CATHETER ABLATION FOR ATRIAL FIBRILLATION USING THE ABLATION INDEX-HIGH
POWER STRATEGY. Do we have the ideal target?
Abstract
Pulmonary vein isolation (PVI) is the cornerstone of catheter ablation
for atrial fibrillation (AF) However AF recurrence after a single
ablation procedure is common and often attributed to ineffective lesion
delivery during PVI. In this issue of the Journal of Cardiovascular
Electrophysiology, Chen et al reported their experience with 122
patients who underwent an ablation index-high power (AI-HP) strategy RF
ablation for AF using 50W power, targeting AI values of 550 on the
anterior left atrium (LA), 400 on the posterior wall and inter-lesion
distance (ILD) 6mm. They achieved 1st pass PVI in 96.7% of cases, mean
RF time was 11.5min and total procedure time was only 55.8min. All
patients had 72h-Holter monitor and trans-telephonic follow up. They
reported 89.4% arrhythmia free survival among patients with paroxysmal
AF and 80.4% among patients with persistent AF at 15-month follow up.

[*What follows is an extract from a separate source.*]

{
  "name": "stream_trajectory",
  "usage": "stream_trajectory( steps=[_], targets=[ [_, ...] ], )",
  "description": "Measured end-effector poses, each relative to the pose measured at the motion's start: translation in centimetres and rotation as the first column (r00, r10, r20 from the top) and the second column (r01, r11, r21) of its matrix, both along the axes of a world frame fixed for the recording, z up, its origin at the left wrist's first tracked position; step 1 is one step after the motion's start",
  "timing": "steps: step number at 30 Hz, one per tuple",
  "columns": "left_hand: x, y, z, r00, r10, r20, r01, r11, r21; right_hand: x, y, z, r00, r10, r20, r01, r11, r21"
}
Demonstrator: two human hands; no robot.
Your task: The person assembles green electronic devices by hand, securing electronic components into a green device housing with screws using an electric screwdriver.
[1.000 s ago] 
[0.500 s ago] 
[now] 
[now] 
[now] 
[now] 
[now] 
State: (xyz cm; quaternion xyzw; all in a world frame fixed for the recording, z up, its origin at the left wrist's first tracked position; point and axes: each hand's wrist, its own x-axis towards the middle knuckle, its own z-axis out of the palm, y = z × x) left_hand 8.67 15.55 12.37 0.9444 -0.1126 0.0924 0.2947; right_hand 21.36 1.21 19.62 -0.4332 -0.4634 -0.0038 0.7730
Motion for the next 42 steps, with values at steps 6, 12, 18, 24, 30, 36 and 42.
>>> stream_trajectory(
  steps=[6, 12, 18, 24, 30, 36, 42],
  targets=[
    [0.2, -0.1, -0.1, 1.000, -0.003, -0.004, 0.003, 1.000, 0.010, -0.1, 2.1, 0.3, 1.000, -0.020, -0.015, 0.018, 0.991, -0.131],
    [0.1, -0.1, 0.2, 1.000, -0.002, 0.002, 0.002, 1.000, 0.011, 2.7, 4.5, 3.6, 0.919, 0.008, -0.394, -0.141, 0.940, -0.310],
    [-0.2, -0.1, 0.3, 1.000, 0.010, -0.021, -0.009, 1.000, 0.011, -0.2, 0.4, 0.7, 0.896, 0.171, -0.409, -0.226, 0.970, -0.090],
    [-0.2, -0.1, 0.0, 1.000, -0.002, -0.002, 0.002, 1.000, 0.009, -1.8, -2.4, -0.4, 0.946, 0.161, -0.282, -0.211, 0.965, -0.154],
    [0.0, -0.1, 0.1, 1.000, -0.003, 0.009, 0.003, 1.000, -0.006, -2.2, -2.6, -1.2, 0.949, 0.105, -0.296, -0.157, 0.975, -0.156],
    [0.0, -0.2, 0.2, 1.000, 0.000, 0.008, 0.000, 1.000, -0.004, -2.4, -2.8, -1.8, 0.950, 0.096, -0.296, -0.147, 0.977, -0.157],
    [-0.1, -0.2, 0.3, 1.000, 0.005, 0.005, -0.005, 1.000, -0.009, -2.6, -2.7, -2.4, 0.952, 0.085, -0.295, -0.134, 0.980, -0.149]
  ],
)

Sixty (49%) patients had luminal esophageal temperature (LET)
>390C out of which 3 (2.5%) had asymptomatic endoscopic
esophageal erosions/erythema. Four (3%) patients had clinically
apparent steam pops during ablation with no adverse clinical sequela.
While AI-HP guided RF ablation may be an attractive strategy for PVI
that likely reduces procedure times and probably has comparable efficacy
to conventional ablation settings, its safety requires further
evaluation. Feedback from the ablated tissue may need to be incorporated
into optimized ablation energy parameters to further improve outcomes.